What is a good kind of pipe shooter to get?

I always used abrasive discs in a cordless drill. Looking for something a little faster. I have a bunch of 4" pipes to cut off 2" below a slab.


----------



## ROCKSTARPLUMBER (Dec 14, 2008)

I use this one. Its all i have ever uses, and it works great.


----------



## Ron (Jun 12, 2008)

This is the one I use, you just have to make sure you stuff the pipe with a towel or something just in case it comes free of your drill..


----------



## ILPlumber (Jun 17, 2008)

Very nice Ron. Who makes it? 

Abrasive discs don't last too long.


----------



## Ron (Jun 12, 2008)

Look up ASP plumbing tools in google, you should see them come up. I get them at my supply house.


----------



## Wethead (Oct 13, 2008)

ROCKSTARPLUMBER said:


> I use this one. Its all i have ever uses, and it works great.


Yea, I like that one also man:thumbup:


----------



## ILPlumber (Jun 17, 2008)

Thanks Ron. I ordered 5 of em from builders square. Hardened steel has to be better. 

Fairly cheap too.


----------



## 22rifle (Jun 14, 2008)

I have a brand new one with a spare blade to sell if anyone else is looking for one.


----------



## ROCKSTARPLUMBER (Dec 14, 2008)

They hold up pretty well, make sure you get you some extra blades for them if your cutting 4" below grade of the slab. Good old concrete will wear them out. Also liek ron said, they do occasionally like to fall out of a drill. But, have been able to retreive with a strong magnet and some string.


----------



## 422 plumber (Jul 31, 2008)

I use the _Wheeler-Rex_ *Pipe Hog*. 
http://www.wheelerrex.com/catalog/PDF/Wheeler-Rex_09Ctlg_35-39.pdf


----------



## Wethead (Oct 13, 2008)

Ron The Plumber said:


> You never posted a picture?


Yea, he did, but you removed it , Come on man......It was there.....


----------



## Nathan (Jun 11, 2008)

******* said:


> Yea, he did, but you removed it , Come on man......It was there.....


I'm not sure what to tell you. I have two tools I can check. One is that moderators and admins can see a "edited by" tag at the bottom of a post and there is nothing there. The post was never edited.

Second, I have a moderators log that runs in the admin control panel where I can see every moderating even that has been made.

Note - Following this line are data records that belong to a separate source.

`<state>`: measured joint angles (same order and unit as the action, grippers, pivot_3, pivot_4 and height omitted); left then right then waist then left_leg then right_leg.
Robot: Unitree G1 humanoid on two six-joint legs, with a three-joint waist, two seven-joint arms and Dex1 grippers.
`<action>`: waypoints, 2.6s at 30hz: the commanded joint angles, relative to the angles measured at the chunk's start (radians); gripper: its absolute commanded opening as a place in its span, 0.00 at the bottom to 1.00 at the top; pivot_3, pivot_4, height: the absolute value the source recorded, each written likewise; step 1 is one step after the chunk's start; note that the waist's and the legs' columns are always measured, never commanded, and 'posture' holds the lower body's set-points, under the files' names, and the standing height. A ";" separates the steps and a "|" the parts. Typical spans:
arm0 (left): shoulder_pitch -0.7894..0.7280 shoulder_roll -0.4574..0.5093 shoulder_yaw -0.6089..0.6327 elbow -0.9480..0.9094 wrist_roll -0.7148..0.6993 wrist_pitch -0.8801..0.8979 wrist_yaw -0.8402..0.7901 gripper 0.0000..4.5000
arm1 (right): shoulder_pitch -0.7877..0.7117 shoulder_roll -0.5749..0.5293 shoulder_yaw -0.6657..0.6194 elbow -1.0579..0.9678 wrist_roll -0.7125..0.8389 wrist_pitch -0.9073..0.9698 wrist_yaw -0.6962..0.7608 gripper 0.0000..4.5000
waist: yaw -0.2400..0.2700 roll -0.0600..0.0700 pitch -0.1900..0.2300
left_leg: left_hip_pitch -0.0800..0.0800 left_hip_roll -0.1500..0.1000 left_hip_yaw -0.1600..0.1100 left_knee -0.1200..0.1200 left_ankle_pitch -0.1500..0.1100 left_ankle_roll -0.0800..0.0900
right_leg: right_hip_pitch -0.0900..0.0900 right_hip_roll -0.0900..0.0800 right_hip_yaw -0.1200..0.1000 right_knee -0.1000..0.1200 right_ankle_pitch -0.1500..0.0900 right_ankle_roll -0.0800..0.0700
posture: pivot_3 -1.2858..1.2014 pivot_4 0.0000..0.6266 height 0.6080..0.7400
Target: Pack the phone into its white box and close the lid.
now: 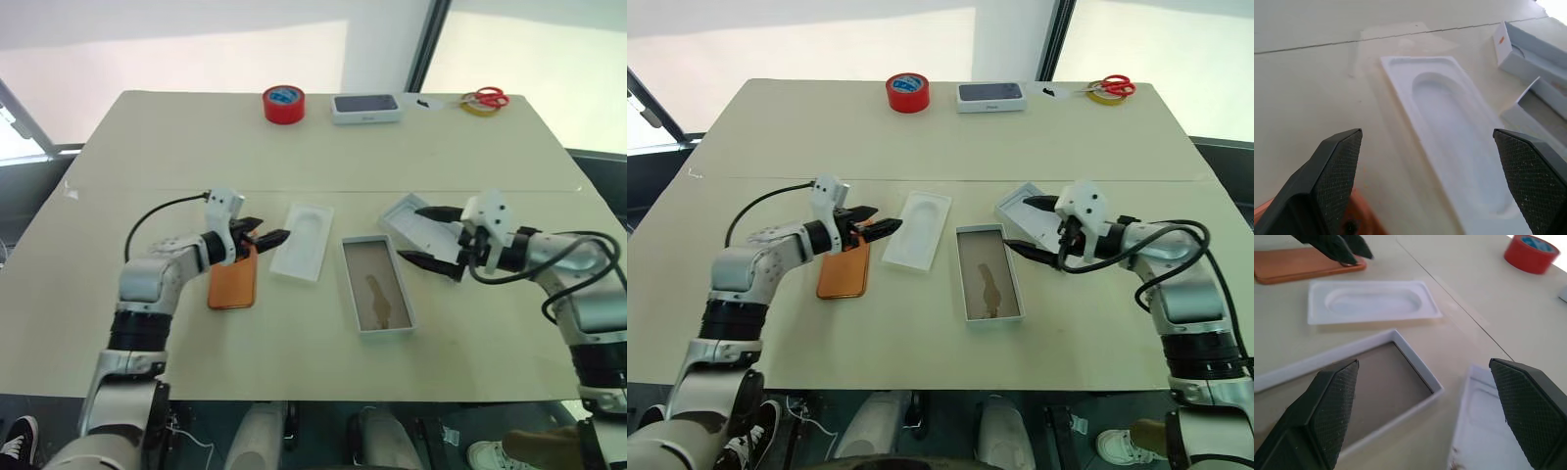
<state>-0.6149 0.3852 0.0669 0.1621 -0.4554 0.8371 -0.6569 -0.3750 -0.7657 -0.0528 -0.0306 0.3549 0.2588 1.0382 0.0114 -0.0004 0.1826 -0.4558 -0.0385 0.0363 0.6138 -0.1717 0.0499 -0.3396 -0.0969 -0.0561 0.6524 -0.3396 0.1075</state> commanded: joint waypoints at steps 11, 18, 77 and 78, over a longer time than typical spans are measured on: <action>-0.065 -0.091 0.090 0.052 -0.132 0.234 0.059 1.00 | 0.043 -0.001 -0.020 -0.073 0.001 0.004 -0.039 0.99 | 0.001 0.000 0.000 | -0.003 0.000 0.000 0.001 0.004 -0.004 | 0.000 0.001 -0.001 0.002 0.000 0.001 | 0.52 0.24 0.96; -0.047 -0.073 0.048 0.080 -0.116 0.274 0.048 0.95 | 0.046 0.014 -0.011 -0.081 -0.001 0.001 -0.059 1.00 | 0.001 0.000 0.000 | -0.003 0.000 0.000 0.002 0.004 -0.005 | 0.000 0.001 -0.001 0.002 0.000 0.001 | 0.52 0.24 0.96; -0.039 -0.278 0.354 -0.086 -0.450 0.348 0.397 0.00 | -0.050 0.080 0.106 0.035 -0.091 -0.004 0.087 0.64 | 0.006 -0.005 0.000 | -0.001 -0.001 0.000 0.002 0.004 -0.008 | 0.002 0.002 -0.001 0.003 0.001 0.002 | 0.52 0.24 0.96; -0.029 -0.286 0.346 -0.094 -0.449 0.337 0.394 0.00 | -0.035 0.063 0.085 0.026 -0.079 0.010 0.088 0.64 | 0.008 -0.005 0.000 | -0.001 -0.001 0.000 0.002 0.004 -0.008 | 0.003 0.001 -0.001 0.002 0.001 0.002 | 0.52 0.24 0.96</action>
<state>-0.6415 0.1056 0.4333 0.1108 -0.8848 1.1901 -0.2491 -0.4243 -0.6783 0.0928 0.0361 0.2336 0.2475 1.1261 0.0197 -0.0059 0.1823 -0.4564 -0.0395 0.0360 0.6155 -0.1680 0.0411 -0.3365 -0.0957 -0.0576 0.6548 -0.3389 0.1091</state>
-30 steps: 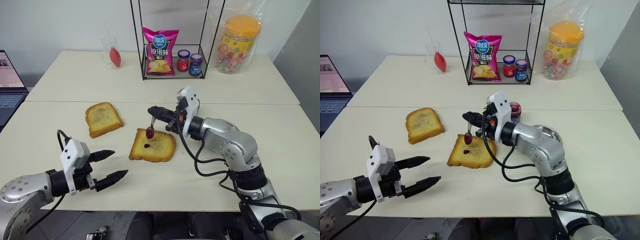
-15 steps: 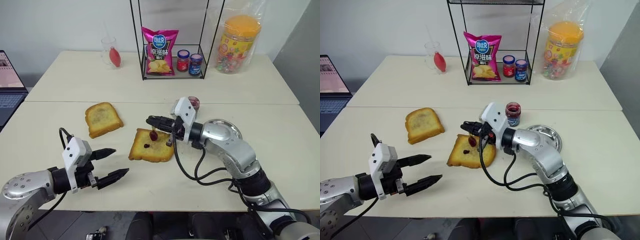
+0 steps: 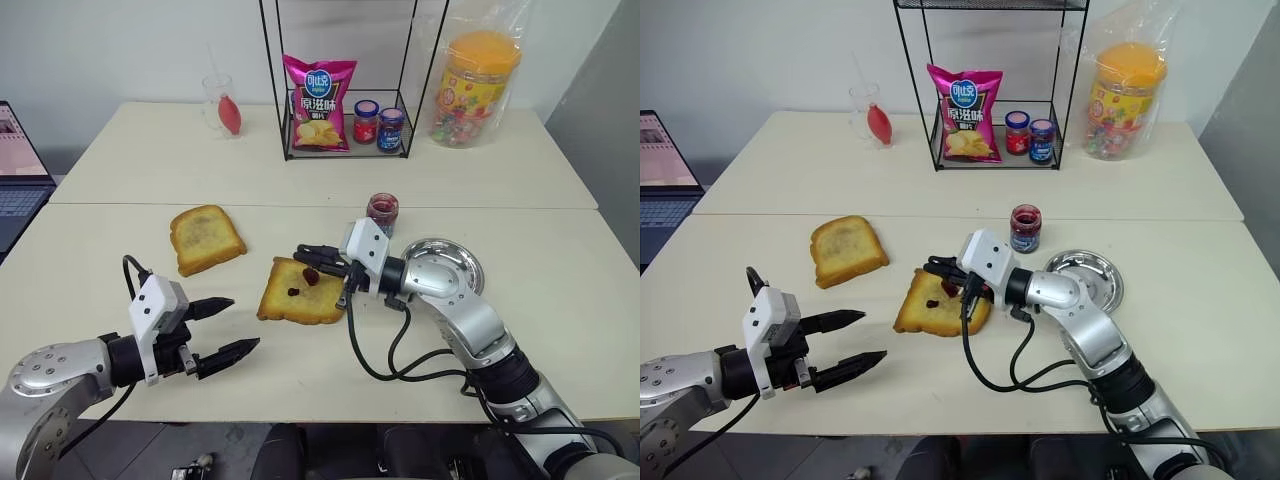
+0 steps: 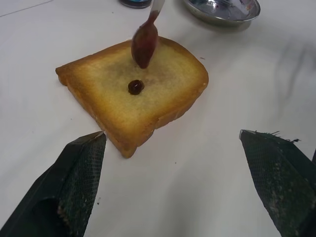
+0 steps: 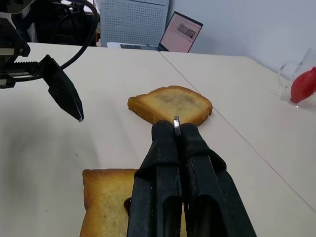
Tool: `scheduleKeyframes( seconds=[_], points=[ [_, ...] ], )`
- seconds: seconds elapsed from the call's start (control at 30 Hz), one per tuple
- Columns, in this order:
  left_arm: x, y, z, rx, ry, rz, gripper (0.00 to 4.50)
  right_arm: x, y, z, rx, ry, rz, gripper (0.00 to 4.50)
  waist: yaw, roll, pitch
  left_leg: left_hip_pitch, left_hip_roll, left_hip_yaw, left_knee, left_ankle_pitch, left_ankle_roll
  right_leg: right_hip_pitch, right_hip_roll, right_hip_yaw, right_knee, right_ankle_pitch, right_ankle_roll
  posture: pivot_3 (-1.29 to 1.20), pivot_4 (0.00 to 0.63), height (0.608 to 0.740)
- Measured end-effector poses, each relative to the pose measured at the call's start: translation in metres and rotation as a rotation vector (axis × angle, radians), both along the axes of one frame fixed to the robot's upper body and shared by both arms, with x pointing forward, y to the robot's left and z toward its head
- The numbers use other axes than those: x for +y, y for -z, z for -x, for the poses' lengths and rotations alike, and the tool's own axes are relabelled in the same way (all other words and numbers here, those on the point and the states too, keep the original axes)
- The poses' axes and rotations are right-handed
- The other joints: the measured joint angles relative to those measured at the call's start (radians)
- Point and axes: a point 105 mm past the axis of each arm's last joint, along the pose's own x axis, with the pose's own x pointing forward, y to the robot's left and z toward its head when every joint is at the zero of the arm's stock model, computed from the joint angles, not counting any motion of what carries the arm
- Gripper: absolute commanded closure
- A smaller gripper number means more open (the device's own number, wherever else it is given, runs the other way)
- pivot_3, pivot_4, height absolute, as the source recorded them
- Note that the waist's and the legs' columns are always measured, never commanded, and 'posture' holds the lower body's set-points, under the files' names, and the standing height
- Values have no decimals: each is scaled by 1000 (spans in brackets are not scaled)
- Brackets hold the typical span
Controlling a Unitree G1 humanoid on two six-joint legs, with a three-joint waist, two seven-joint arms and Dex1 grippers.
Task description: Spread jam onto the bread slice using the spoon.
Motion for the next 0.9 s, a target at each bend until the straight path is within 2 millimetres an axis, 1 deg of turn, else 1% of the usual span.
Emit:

I just checked them and that post was not edited.

Sometimes things don't get posted when you think they do. Sometimes you think you linked to something or uploaded something and it doesn't take hold. I'm not sure what to tell you but I can tell you this. NOTHING was edited from that post.

But then again... who the heck cares? Let's move on and get back to the topic at hand.

Thanks.


----------